For an instant Varge stared in astonishment, then he laughed—the old fisherman's diagnosis was evidently not very far wrong.
"What you laughin' at?" demanded the skipper of the Mary K. Jones; then: "Oh, you got it done, eh? Reckoned I could roll it fur's the rail, but that all-fired pendyceetus has took it out of me considerable. I'm much obleeged"—and before Varge could get a chance to say anything, Captain Sully had hopped from the rail to the deck and vanished into the cabin, or "house."
Varge's laugh died, and though humour still lingered in his expression, perplexity played the greater part. He was dealing with men and conditions that were entirely new and foreign to him, and it was like groping a little in the dark. The only thing that stood out quite clearly, that he had determined and decided upon, was that when the Mary K. Jones sailed he would sail with her.
A procession of three men, each rolling a cask, now appeared from the storehouse coming along the wharf toward the schooner—the balance of the crew, Varge decided in his own mind. Each was dressed much after the fashion of Jonah Sully, but they were quite a polyglot three. They talked and laughed as they came along.
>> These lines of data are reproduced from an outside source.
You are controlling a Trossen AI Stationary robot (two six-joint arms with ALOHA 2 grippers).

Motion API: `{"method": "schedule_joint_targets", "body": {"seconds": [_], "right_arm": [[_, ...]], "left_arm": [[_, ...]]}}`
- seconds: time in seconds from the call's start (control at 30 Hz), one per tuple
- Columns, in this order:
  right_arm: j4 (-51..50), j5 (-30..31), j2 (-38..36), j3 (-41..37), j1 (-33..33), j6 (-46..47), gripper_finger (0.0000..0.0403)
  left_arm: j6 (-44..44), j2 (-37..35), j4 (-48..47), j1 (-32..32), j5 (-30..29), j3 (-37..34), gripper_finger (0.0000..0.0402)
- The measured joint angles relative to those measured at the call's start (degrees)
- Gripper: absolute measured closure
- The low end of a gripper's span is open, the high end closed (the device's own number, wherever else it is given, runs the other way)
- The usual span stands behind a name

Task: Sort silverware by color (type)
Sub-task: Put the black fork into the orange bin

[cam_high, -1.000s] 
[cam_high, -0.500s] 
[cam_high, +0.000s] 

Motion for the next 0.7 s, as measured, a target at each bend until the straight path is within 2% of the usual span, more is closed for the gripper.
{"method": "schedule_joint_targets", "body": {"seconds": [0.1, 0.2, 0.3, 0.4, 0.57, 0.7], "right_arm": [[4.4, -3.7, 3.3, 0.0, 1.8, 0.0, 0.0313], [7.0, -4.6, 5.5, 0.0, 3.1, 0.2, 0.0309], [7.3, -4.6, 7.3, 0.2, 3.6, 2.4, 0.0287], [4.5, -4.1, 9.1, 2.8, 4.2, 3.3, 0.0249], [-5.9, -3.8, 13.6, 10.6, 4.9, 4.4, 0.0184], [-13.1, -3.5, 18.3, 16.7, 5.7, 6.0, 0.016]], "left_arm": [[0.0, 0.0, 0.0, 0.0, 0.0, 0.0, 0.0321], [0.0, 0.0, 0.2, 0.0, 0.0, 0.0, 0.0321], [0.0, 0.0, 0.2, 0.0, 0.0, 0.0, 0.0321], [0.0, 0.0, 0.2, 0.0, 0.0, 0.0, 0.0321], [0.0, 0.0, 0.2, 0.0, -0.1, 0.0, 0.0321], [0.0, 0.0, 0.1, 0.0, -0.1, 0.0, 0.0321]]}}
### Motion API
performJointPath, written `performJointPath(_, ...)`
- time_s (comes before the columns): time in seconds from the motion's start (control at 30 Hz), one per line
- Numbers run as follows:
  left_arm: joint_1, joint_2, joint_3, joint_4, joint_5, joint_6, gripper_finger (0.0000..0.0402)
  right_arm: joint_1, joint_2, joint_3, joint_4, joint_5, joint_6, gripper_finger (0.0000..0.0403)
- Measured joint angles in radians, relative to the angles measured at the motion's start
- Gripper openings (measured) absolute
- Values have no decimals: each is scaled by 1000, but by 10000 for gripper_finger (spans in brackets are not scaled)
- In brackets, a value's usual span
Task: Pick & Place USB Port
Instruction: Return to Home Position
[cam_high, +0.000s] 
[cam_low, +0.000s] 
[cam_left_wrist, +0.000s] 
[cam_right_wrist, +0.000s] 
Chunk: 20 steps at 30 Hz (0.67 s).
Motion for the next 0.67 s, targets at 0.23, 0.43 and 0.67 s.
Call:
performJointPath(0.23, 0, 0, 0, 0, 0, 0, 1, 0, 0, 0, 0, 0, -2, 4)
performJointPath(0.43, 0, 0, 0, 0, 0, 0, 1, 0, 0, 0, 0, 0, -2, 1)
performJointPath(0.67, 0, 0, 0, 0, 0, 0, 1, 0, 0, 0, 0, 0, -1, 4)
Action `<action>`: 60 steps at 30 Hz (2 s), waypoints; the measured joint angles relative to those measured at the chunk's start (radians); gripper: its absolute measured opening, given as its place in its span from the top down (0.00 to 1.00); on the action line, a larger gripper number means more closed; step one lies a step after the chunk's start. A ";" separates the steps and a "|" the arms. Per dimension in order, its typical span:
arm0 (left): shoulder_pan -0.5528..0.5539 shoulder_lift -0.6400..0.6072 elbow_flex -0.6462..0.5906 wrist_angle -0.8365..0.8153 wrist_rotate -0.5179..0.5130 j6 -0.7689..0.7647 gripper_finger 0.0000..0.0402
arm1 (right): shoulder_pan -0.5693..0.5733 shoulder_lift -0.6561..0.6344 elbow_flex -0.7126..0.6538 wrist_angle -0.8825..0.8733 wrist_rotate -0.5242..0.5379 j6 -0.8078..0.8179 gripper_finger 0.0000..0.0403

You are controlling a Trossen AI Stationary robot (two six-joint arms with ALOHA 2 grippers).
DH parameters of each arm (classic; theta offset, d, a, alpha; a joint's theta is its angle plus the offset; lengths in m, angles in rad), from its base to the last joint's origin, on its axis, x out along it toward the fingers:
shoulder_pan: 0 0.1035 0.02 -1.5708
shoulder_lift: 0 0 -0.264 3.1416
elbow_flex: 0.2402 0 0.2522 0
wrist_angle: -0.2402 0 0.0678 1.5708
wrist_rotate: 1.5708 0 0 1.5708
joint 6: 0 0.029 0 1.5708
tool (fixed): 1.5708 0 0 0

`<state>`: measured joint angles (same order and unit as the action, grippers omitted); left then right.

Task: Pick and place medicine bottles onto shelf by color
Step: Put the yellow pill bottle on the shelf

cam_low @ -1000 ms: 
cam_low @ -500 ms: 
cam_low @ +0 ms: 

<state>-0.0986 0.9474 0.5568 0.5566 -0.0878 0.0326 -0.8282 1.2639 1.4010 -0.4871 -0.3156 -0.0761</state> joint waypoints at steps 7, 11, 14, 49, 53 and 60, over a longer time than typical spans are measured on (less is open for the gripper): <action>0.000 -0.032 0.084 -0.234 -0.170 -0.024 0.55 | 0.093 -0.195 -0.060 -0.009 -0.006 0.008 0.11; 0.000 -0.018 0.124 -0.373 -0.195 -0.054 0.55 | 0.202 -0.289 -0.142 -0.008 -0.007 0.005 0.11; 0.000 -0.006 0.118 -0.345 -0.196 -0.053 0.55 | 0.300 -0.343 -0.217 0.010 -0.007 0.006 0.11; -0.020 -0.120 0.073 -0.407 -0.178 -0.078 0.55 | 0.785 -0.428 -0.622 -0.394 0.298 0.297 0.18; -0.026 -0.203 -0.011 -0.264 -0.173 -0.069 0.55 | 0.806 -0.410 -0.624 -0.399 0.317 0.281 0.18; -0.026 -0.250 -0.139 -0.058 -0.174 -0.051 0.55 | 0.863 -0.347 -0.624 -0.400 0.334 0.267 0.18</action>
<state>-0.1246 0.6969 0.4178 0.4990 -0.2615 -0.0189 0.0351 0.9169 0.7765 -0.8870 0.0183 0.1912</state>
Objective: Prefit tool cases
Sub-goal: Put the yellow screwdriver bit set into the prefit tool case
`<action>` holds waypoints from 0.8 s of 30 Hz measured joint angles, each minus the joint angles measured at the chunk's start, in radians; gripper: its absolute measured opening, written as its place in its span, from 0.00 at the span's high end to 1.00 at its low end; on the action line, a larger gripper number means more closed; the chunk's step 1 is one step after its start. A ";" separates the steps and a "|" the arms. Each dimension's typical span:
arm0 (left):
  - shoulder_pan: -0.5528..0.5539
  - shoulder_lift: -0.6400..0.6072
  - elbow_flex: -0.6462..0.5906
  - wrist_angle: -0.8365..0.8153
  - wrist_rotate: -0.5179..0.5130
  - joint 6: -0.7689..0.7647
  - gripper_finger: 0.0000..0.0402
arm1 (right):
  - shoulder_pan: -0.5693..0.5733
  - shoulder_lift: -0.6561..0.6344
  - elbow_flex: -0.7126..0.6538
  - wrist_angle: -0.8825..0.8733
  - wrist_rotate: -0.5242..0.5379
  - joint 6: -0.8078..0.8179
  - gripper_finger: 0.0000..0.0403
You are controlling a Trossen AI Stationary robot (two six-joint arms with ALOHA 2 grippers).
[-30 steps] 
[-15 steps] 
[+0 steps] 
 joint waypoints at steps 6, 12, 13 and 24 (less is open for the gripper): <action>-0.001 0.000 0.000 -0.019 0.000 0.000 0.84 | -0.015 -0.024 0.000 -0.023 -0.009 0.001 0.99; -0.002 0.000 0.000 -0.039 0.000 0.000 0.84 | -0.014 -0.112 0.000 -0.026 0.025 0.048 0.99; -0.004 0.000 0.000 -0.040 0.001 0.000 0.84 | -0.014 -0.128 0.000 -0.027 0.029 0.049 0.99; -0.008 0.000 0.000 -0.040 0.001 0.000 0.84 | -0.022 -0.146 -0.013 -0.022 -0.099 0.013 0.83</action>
A young giant in physique, with blue eyes and straw-coloured hair, a mop of it, was evidently a Swede; the short, dark-visaged one, with red woollen cap, was unmistakably French; while the nasal twang of the third, an elderly man, quite like the old fisherman in face though still straight and sturdy of form, stamped him instantly beyond peradventure of doubt as a native New Englander.